Anthy sat up and smiled at me, entwining our hands – clearly having already regained equilibrium. (I’d never known anyone else to have such composure. It wasn’t really…natural.)
“It hadn’t happened until tonight,” she explained. “Until we went into your dreams and searched for the power of Dios.”
“That’s crazy!” I protested. She shrugged, her sidelong glance clearly saying that it had happened anyway.
“That’s impossible!” I protested again. Anthy arched an eyebrow at me, and I flushed. When had the impossible not been happening, ever since I first arrived at Ohtori? A world with a rose bride was hardly a regular world.
But this, this was meant to be the real world. Wasn’t it? Yet even rule world rules didn’t seem to apply to things like princes, and revolutions, and a brother and sister from beyond…I didn’t dare to think too hard about it.
I sank back against the bed-head, turning what had just happened (or had happened long ago) over and over furiously. Anthy favored me with an affectionate look. Another moment and she was cupping my cheek.
“Utena,” she murmured tenderly. “Stop fretting.”
“I’m not fretting,” I muttered, even while I leaned helplessly into her hand.
“Thinking won’t help you understand what only feeling can,” she intoned. ChuChu chirped agreement. I frowned. Anthy only leaned in to cuddle up against my chest. Running my fingers absently through her hair I thought about her mysterious words. It was true that I hadn’t thought very much about the last duel…just charged blindly in…
“So the hospital?” I asked, moments later. “I remember it…wrong?
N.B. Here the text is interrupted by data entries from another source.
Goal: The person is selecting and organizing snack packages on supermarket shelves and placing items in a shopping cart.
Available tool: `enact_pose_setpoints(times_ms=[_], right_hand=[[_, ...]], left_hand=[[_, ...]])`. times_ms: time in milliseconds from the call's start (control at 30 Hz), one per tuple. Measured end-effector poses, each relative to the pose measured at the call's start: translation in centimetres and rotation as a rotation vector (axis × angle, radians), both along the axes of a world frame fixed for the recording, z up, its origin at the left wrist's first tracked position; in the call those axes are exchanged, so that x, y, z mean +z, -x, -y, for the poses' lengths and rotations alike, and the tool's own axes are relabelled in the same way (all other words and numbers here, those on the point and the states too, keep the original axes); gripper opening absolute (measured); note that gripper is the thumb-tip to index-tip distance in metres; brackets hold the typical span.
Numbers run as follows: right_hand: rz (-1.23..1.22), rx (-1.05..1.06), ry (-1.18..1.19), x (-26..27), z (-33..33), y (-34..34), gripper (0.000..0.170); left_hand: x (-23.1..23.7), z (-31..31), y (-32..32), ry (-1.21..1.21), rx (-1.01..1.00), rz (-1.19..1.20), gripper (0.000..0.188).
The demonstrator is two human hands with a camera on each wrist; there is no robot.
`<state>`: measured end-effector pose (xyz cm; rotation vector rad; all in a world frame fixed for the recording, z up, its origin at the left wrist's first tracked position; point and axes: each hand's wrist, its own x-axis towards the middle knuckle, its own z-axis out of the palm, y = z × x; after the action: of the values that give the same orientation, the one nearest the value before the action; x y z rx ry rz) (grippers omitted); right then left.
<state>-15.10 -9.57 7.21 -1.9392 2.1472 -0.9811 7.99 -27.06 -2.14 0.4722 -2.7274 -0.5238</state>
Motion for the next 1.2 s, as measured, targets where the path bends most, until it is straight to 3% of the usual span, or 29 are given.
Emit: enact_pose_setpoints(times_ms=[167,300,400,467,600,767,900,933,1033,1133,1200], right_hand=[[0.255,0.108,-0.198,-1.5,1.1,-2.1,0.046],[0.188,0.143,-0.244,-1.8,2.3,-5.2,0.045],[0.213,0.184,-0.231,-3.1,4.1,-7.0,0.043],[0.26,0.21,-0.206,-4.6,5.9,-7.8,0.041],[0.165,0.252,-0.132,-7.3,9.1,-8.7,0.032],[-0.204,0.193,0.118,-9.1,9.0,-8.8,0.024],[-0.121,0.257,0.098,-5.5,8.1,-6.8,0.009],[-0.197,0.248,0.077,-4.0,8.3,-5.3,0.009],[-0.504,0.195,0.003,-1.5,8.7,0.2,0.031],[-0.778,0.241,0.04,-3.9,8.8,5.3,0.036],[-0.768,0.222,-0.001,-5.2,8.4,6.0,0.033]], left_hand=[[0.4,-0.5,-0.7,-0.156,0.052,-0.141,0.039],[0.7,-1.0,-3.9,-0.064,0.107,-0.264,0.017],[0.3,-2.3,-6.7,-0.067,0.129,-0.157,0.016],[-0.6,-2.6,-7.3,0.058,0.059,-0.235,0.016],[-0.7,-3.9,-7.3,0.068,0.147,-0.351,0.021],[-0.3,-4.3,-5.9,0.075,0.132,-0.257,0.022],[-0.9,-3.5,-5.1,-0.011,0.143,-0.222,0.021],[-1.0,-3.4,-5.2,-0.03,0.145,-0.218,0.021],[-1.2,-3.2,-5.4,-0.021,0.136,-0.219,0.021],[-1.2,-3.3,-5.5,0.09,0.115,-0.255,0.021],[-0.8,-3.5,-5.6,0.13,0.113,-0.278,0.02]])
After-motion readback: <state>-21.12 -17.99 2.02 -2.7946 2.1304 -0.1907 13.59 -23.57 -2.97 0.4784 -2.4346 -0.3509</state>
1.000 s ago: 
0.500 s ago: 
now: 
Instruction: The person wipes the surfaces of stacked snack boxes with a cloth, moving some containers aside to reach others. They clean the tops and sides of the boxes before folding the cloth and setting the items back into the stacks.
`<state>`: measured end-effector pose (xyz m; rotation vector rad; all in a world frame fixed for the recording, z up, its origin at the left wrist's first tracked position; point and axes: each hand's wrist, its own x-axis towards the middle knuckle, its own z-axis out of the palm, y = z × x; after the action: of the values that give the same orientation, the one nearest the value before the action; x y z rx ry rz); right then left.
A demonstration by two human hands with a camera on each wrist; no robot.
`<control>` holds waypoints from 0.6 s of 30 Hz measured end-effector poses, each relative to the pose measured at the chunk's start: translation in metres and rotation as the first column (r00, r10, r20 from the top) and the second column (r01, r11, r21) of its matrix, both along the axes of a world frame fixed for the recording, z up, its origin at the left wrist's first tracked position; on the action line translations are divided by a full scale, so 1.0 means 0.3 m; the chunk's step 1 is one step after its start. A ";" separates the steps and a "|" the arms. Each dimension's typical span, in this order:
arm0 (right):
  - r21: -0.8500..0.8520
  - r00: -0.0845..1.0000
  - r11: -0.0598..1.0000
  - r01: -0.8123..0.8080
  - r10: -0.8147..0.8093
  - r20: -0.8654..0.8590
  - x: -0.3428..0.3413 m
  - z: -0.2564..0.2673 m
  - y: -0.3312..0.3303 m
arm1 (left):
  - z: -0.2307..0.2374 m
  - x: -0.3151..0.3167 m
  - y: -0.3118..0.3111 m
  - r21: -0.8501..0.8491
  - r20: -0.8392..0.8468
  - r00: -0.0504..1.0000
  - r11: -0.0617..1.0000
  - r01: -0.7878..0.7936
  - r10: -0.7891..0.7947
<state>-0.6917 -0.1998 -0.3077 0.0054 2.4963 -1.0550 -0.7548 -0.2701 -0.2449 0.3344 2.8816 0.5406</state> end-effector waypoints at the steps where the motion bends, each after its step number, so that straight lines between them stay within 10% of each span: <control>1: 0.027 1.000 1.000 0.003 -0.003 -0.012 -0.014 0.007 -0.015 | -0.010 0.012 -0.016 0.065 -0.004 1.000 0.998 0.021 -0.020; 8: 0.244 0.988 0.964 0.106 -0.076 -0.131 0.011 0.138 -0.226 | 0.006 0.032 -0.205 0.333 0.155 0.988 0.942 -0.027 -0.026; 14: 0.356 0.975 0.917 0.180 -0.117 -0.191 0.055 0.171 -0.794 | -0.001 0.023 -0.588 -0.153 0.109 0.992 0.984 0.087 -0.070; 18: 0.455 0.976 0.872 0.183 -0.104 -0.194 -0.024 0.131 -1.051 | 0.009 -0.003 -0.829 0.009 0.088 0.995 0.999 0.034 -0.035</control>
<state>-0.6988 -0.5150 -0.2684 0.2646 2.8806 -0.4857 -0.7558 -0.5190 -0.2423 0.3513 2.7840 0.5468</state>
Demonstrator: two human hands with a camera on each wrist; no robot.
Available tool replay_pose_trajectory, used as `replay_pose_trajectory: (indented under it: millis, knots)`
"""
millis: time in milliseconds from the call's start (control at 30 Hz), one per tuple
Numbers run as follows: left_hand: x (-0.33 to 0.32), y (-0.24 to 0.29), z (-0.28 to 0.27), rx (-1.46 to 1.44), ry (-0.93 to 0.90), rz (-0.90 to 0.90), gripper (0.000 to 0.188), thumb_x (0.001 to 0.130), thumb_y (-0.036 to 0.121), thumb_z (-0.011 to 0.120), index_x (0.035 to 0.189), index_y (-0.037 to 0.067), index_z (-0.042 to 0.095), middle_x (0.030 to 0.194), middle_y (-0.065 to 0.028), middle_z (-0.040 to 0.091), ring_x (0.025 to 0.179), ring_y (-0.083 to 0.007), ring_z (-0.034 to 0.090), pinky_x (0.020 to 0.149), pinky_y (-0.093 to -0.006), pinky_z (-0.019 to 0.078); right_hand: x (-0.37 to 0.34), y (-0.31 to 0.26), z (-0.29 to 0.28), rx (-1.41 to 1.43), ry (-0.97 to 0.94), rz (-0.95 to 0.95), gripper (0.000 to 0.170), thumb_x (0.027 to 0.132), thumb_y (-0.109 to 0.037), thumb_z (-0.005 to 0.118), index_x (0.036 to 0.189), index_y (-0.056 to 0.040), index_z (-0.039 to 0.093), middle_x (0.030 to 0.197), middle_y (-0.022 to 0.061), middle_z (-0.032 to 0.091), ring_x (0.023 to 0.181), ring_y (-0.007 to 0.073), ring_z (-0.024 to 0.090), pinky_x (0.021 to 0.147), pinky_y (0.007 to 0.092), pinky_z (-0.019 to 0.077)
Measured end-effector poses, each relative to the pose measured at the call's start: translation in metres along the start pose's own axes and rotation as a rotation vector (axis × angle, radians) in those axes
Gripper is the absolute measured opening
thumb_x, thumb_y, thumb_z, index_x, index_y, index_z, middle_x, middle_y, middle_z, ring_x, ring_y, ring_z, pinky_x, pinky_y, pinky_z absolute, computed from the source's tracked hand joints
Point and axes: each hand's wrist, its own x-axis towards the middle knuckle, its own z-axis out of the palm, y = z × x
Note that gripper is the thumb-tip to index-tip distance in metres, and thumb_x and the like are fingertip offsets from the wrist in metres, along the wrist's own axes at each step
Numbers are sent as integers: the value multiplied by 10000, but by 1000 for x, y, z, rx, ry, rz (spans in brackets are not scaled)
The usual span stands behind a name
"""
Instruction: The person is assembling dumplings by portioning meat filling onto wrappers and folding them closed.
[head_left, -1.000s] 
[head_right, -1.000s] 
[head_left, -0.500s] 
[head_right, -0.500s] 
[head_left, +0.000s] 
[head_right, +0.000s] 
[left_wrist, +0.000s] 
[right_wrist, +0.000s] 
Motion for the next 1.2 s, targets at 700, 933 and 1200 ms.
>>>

Er the first time, I mean. God, this is confusing.”
Her voice was patient. “We only remember it fully now, since it’s fully happened.”
“Uhuh,” I said. We rested a little, curled up together. I tried hard not to think too hard. Five years missing. Five years found. How could I not think about it now that I’d been forced to? It was an impossible task.
“What will we do?” I finally asked her, and my voice shook. “What does it mean? If I have this power, then how do we stop him with it? How do we…”
“We go to sleep.” Uncharacteristically she cut me off. Her warm breath tickled my neck. “You need to rest.”
“But, I really think that…”
“I’m so tired.” She cut me off a second time, but her unexpected words distracted me.
“You are? Oh, well, we should go to…”
“Good night.” She kissed the side of my neck and I shivered. I watched her slide down to curl up under the covers, and meekly slid down myself following her example.
“Okay,” I mumbled sleepily, suddenly feeling the full weight of bone-weariness crash down on me as the adrenaline wore off. My last waking action was to make sure Anthy was wrapped up tightly in my arms.